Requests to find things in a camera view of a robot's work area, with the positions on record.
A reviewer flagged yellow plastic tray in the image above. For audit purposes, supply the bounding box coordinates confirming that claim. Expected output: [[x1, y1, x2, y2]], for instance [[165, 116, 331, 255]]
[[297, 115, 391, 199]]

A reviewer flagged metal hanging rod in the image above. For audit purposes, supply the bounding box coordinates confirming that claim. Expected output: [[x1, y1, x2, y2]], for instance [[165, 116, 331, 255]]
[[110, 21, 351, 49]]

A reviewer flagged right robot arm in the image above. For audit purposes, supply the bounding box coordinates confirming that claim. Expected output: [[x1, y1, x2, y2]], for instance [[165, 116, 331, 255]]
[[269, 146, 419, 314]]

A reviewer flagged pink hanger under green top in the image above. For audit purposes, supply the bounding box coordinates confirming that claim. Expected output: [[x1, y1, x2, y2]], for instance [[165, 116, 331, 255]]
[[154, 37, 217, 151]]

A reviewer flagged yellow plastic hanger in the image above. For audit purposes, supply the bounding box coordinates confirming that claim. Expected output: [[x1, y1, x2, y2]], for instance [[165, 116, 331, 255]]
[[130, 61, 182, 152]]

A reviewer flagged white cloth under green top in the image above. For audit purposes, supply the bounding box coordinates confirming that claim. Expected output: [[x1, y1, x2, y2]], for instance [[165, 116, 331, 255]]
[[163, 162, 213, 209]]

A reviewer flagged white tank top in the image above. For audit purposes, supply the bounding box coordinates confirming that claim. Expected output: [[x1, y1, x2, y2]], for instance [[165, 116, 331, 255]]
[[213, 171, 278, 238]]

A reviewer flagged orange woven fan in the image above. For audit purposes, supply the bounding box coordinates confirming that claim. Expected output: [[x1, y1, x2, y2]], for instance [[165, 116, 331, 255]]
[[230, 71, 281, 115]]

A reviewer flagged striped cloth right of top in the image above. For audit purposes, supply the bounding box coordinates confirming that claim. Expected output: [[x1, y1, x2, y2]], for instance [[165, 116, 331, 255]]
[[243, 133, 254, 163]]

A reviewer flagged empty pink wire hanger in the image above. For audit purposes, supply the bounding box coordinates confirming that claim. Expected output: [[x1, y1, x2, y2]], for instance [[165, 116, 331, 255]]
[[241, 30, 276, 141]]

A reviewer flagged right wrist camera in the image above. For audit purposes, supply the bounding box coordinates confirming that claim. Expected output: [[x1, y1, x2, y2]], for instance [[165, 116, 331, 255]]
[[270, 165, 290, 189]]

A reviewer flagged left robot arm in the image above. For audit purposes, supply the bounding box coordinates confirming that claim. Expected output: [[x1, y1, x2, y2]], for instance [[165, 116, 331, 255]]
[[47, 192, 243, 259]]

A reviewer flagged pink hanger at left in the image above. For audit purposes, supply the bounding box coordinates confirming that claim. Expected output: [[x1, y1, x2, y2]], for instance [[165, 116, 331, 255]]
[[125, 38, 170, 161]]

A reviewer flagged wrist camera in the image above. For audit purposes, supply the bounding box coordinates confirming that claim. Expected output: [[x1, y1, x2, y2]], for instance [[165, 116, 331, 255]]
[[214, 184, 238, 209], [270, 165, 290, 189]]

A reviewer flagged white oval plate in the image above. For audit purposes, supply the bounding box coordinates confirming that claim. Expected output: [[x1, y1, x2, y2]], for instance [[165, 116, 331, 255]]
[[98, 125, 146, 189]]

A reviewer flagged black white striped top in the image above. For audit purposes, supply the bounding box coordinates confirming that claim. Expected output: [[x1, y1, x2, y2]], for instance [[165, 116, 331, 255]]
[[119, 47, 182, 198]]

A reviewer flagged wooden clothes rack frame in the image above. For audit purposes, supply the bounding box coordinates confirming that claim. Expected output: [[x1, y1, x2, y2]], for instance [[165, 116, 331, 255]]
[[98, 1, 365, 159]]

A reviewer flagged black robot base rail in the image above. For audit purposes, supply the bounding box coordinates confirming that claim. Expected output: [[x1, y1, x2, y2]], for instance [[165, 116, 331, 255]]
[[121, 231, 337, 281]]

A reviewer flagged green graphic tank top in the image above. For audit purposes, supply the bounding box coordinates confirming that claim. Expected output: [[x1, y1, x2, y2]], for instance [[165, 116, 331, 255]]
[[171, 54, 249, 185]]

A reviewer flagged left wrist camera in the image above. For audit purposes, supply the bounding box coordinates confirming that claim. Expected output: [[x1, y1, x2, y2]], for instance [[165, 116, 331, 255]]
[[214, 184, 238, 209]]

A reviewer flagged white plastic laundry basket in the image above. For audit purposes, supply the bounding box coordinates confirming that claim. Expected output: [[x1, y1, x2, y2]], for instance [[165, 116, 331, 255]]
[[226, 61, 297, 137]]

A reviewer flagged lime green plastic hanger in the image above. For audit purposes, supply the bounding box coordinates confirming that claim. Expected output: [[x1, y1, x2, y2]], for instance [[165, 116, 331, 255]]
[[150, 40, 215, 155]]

Work to complete: Please return the material above exactly as written.

Response:
Requests to find things in a camera view of a robot's work area, with the positions on record.
A reviewer flagged yellow plastic tray in the image above. For audit purposes, supply the bounding box coordinates confirming that claim. Expected output: [[x1, y1, x2, y2]], for instance [[165, 116, 331, 255]]
[[297, 115, 391, 199]]

A reviewer flagged metal hanging rod in the image above. For audit purposes, supply the bounding box coordinates confirming that claim. Expected output: [[x1, y1, x2, y2]], for instance [[165, 116, 331, 255]]
[[110, 21, 351, 49]]

A reviewer flagged right robot arm in the image above. For audit purposes, supply the bounding box coordinates confirming that claim. Expected output: [[x1, y1, x2, y2]], for instance [[165, 116, 331, 255]]
[[269, 146, 419, 314]]

A reviewer flagged pink hanger under green top in the image above. For audit purposes, supply the bounding box coordinates confirming that claim. Expected output: [[x1, y1, x2, y2]], for instance [[165, 116, 331, 255]]
[[154, 37, 217, 151]]

A reviewer flagged yellow plastic hanger in the image above. For audit purposes, supply the bounding box coordinates confirming that claim. Expected output: [[x1, y1, x2, y2]], for instance [[165, 116, 331, 255]]
[[130, 61, 182, 152]]

A reviewer flagged white cloth under green top in the image above. For audit purposes, supply the bounding box coordinates confirming that claim. Expected output: [[x1, y1, x2, y2]], for instance [[165, 116, 331, 255]]
[[163, 162, 213, 209]]

A reviewer flagged white tank top in the image above. For audit purposes, supply the bounding box coordinates confirming that claim. Expected output: [[x1, y1, x2, y2]], for instance [[165, 116, 331, 255]]
[[213, 171, 278, 238]]

A reviewer flagged orange woven fan in the image above. For audit purposes, supply the bounding box coordinates confirming that claim. Expected output: [[x1, y1, x2, y2]], for instance [[165, 116, 331, 255]]
[[230, 71, 281, 115]]

A reviewer flagged striped cloth right of top in the image above. For audit purposes, supply the bounding box coordinates confirming that claim. Expected output: [[x1, y1, x2, y2]], for instance [[165, 116, 331, 255]]
[[243, 133, 254, 163]]

A reviewer flagged empty pink wire hanger in the image above. For audit purposes, supply the bounding box coordinates confirming that claim. Expected output: [[x1, y1, x2, y2]], for instance [[165, 116, 331, 255]]
[[241, 30, 276, 141]]

A reviewer flagged right wrist camera in the image above. For audit purposes, supply the bounding box coordinates confirming that claim. Expected output: [[x1, y1, x2, y2]], for instance [[165, 116, 331, 255]]
[[270, 165, 290, 189]]

A reviewer flagged left robot arm in the image above. For audit purposes, supply the bounding box coordinates confirming that claim. Expected output: [[x1, y1, x2, y2]], for instance [[165, 116, 331, 255]]
[[47, 192, 243, 259]]

A reviewer flagged pink hanger at left in the image above. For audit purposes, supply the bounding box coordinates confirming that claim. Expected output: [[x1, y1, x2, y2]], for instance [[165, 116, 331, 255]]
[[125, 38, 170, 161]]

A reviewer flagged wrist camera in the image above. For audit purposes, supply the bounding box coordinates confirming that claim. Expected output: [[x1, y1, x2, y2]], for instance [[165, 116, 331, 255]]
[[214, 184, 238, 209], [270, 165, 290, 189]]

A reviewer flagged white oval plate in the image above. For audit purposes, supply the bounding box coordinates confirming that claim. Expected output: [[x1, y1, x2, y2]], for instance [[165, 116, 331, 255]]
[[98, 125, 146, 189]]

A reviewer flagged black white striped top in the image above. For audit purposes, supply the bounding box coordinates confirming that claim. Expected output: [[x1, y1, x2, y2]], for instance [[165, 116, 331, 255]]
[[119, 47, 182, 198]]

A reviewer flagged wooden clothes rack frame in the image above. For audit purposes, supply the bounding box coordinates confirming that claim. Expected output: [[x1, y1, x2, y2]], for instance [[165, 116, 331, 255]]
[[98, 1, 365, 159]]

A reviewer flagged black robot base rail in the image above. For audit purposes, supply the bounding box coordinates confirming that claim. Expected output: [[x1, y1, x2, y2]], for instance [[165, 116, 331, 255]]
[[121, 231, 337, 281]]

A reviewer flagged green graphic tank top in the image above. For audit purposes, supply the bounding box coordinates confirming that claim. Expected output: [[x1, y1, x2, y2]], for instance [[165, 116, 331, 255]]
[[171, 54, 249, 185]]

A reviewer flagged left wrist camera in the image above. For audit purposes, supply the bounding box coordinates confirming that claim. Expected output: [[x1, y1, x2, y2]], for instance [[165, 116, 331, 255]]
[[214, 184, 238, 209]]

A reviewer flagged white plastic laundry basket in the image above. For audit purposes, supply the bounding box coordinates confirming that claim. Expected output: [[x1, y1, x2, y2]], for instance [[165, 116, 331, 255]]
[[226, 61, 297, 137]]

A reviewer flagged lime green plastic hanger in the image above. For audit purposes, supply the bounding box coordinates confirming that claim. Expected output: [[x1, y1, x2, y2]], for instance [[165, 116, 331, 255]]
[[150, 40, 215, 155]]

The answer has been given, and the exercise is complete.